Re: [Python-Dev] Removing the block stack (was Re: PEP 343 and __with__)

At 10:09 PM 10/5/2005 -0700, Neal Norwitz wrote:
Yeah, I've been baking that idea for a long time, and it's a bit more complex than you've suggested, due to generators, sys._getframe(), and tracebacks.
Actually, Python/ceval.c already skips creating a tuple when calling Python functions with a fixed number of arguments (caller and callee) and no cell vars (i.e., not a closure). It copies them straight from the calling frame stack to the callee frame's stack.

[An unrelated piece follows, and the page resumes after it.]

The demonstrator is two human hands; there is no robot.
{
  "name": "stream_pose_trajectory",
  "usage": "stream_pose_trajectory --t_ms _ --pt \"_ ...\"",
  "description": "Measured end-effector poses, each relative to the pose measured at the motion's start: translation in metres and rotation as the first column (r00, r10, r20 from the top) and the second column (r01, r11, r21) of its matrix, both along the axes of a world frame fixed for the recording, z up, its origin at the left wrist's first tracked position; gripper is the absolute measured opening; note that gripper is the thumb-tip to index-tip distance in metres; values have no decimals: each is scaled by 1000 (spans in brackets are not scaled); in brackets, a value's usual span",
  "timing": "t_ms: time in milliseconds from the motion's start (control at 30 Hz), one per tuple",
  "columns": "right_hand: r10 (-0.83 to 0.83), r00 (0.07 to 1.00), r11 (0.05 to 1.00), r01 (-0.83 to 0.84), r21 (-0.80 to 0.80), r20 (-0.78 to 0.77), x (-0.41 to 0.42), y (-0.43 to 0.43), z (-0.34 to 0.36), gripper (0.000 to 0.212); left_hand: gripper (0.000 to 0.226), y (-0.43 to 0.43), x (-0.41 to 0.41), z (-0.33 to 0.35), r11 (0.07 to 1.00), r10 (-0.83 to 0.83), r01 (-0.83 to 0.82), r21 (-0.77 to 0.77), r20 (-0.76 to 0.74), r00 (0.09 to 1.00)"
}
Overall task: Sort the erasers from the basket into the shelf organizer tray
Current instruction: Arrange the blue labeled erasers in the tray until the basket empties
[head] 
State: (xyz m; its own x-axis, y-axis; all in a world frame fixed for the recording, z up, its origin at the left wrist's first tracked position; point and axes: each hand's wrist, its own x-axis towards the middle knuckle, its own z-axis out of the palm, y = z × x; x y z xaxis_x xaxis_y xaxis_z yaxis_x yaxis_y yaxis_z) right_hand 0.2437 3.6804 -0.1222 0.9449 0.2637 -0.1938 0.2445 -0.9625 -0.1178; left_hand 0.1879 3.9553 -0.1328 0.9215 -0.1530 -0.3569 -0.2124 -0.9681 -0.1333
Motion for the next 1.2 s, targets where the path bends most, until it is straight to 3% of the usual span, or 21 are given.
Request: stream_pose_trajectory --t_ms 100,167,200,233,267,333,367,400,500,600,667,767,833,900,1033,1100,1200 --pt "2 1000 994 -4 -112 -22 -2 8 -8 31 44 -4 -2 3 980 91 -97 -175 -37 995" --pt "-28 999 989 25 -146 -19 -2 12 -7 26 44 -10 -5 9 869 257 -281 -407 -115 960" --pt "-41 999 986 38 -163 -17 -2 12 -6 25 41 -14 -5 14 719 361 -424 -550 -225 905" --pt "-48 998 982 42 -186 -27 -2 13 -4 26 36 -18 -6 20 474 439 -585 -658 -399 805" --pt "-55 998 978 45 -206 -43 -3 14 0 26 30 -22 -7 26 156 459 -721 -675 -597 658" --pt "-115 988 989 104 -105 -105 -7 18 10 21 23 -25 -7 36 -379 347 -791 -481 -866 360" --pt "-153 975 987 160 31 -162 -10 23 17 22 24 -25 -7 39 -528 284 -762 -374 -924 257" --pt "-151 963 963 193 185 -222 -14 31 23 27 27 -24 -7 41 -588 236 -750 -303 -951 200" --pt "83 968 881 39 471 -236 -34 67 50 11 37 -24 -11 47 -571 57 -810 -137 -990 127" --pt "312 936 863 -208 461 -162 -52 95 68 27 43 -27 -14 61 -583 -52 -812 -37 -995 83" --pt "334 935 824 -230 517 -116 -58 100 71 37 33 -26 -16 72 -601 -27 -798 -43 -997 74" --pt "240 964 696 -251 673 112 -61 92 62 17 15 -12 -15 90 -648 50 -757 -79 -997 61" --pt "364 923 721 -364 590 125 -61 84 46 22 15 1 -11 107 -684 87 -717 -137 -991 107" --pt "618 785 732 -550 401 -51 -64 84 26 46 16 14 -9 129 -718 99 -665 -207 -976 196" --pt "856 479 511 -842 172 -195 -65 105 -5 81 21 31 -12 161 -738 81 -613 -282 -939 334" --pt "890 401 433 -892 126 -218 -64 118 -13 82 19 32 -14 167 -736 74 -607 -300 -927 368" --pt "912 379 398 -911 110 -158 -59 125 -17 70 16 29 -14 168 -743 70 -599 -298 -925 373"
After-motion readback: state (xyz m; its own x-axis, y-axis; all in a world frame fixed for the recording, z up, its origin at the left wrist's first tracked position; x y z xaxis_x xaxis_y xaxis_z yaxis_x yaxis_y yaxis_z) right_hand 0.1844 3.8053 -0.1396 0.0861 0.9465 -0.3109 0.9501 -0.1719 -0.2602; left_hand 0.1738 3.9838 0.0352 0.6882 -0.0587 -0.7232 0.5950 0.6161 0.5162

Actually, I've been thinking that replacing the arg tuple with a PyObject* array would allow us to skip tuple creation when calling C functions, since you could just give the C functions a pointer to the arguments on the caller's stack. That would let us get rid of most remaining tuple allocations. I suppose we'd also need either an argcount parameter. The old APIs taking tuples for calls could trivially convert the tuples to a array pointer and size, then call the new APIs. Actually, we'd probably have to have a tp_arraycall slot or something, with the existing tp_call forwarding to tp_arraycall in most cases, but occasionally the reverse. The tricky part is making sure you don't end up with cases where you call a tuple API that converts to an array that then turns it back into a tuple!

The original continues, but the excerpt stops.